● Activity: When you reach the line that contains "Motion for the" in the data below, copy it and every line after it exactly, adding nothing.

● Data shown:
..............................

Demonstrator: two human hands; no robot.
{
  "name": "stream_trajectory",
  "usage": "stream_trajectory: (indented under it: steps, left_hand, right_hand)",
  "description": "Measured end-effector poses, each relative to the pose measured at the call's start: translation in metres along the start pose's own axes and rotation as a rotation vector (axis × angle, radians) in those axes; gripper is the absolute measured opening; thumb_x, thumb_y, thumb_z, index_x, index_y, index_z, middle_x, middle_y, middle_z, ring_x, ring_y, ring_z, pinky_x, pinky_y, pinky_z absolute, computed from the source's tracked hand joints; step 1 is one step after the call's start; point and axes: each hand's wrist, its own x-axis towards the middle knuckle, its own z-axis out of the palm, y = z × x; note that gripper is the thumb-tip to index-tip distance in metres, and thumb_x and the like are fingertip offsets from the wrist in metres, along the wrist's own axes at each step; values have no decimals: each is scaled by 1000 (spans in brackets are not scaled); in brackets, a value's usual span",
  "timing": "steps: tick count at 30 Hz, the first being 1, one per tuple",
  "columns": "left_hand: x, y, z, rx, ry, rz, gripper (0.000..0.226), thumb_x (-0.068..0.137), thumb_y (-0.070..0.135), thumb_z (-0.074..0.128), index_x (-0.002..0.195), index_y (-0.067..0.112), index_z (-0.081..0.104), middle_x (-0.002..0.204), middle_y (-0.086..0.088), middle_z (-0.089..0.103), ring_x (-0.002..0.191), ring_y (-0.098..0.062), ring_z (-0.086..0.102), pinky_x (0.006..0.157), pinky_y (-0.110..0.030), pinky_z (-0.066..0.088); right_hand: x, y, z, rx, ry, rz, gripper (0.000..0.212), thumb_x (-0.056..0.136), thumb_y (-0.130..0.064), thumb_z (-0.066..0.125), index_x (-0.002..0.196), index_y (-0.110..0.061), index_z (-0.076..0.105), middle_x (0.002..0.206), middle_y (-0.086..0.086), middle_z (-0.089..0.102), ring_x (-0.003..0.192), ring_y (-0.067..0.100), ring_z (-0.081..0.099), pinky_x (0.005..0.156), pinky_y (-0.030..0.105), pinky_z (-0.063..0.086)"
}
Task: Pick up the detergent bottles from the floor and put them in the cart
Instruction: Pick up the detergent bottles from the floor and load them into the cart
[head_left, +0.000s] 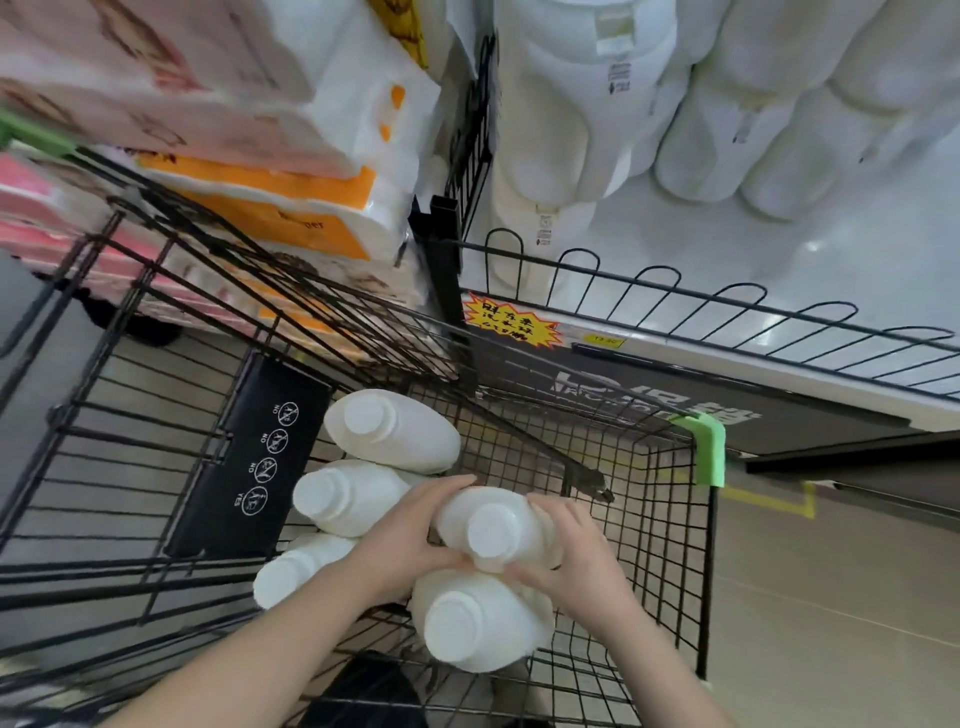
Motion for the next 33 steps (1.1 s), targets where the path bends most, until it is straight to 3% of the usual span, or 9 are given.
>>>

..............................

● Answer area:
Motion for the next 33 steps (1.1 s), targets where the path bends most, until it is straight to 3% of the usual span, or 9 are given.
>>>

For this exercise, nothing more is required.